Perhaps most transparently, the city outwardly admitted in its legal filings that it's requesting the rule amendments because downtown Miami has undergone a "demographic change" in recent years and there are more luxury hotels, condominiums, and shopping areas in the neighborhood than there were 20 years ago.

Earlier this week, attorneys for the city dismissed many of the ACLU's allegations as "outlier incidents."

"It's important to note that good-faith, substantial compliance does not require full compliance," the city's attorneys wrote.

But the ACLU now argues that its documented cases of rule-breaking show that the Pottinger Agreement needs to be enforced more heavily rather than repealed. The civil rights group says MPD has launched coordinated "clean-up" operations that violate the existing codes.

Witnesses say the city sets up clean-up procedures at a moment's notice. An officer will wake up people sleeping in an encampment by "sounding loud buzzers and shining bright lights on homeless people" at 5 or 6 a.m. before calling in fleets of trucks and power washers later in the day. Sometimes the city uses signs to notify the encampment — other times not.
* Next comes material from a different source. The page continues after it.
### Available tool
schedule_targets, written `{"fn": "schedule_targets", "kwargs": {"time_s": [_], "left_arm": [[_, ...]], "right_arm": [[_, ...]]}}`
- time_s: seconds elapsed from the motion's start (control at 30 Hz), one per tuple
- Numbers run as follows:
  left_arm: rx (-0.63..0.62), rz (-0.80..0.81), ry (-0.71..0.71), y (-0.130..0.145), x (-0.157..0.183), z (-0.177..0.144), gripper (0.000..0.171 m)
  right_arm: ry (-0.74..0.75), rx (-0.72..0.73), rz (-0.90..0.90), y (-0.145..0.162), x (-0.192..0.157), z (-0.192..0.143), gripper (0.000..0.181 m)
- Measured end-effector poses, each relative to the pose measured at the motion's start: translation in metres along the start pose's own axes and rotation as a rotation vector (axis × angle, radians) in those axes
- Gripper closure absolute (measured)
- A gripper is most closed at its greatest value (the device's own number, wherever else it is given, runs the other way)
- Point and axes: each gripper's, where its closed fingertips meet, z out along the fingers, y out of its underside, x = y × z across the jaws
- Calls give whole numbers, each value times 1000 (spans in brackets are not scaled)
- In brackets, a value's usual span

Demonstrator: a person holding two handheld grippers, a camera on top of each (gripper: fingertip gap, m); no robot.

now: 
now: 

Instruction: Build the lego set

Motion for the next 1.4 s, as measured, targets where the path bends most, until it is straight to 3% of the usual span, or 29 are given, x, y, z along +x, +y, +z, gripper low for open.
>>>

"The time between warning and commencement of the clean-up can be as little as five minutes," the ACLU says. "In Overtown, City employees woke up one individual known as Rhode Island Red and would not even give him a minute to gather his belongings; the City ended up seizing all his belongings except his backpack. Some people have been told by City employees that they can take only what they can move in 30 seconds. Individuals who haven’t left quickly enough have been sprayed with the power washer."

Close to 20 homeless residents told the ACLU that police have destroyed their property — including cases were city officials have "trashed homeless people's medicines, Florida ID cards, social security cards, birth certificates, phones, clothes, shoes, blankets, jackets, toiletries, food, cash, eyeglasses, sleeping bags, a bike" and other family heirlooms, including photographs and stuffed animals. City officials have been videotaped threatening the homeless, including one instance where a city employee raised his fist at a homeless man who simply wanted his items removed from a garbage pile.

The ACLU also says the city is basically banishing homeless residents from areas in downtown at a moment's notice.

"Apart from these 'clean-ups,' there have also been multiple instances of police officers ordering homeless individuals to move on or leave an area — without citing any claimed violation, and without offering shelter. Individuals who are subjected to these orders have no practical choice but to comply," the filing reads. The ACLU adds that a "constant in these clean-up operations and police orders to move on or leave an area is the fact that no one is offered shelter" according to the Pottinger Agreement. When arresting or interacting with the homeless, the ACLU says, MPD is also failing to document or report the interactions adequately, per the Pottinger rules.

Rather than even remotely agree to amend the 1998 settlement, the ACLU is now asking a federal judge to punish the city instead.

"Based on the City’s grievous misconduct and the devastating injuries Plaintiffs have suffered as a result, Plaintiffs seek (1) enforcement of the amended consent decree, (2) compensatory damages, (3) attorney fees for filing this action and obtaining any relief, and (4) for this Court to hold the City in contempt and impose a punitive fine," the filing reads.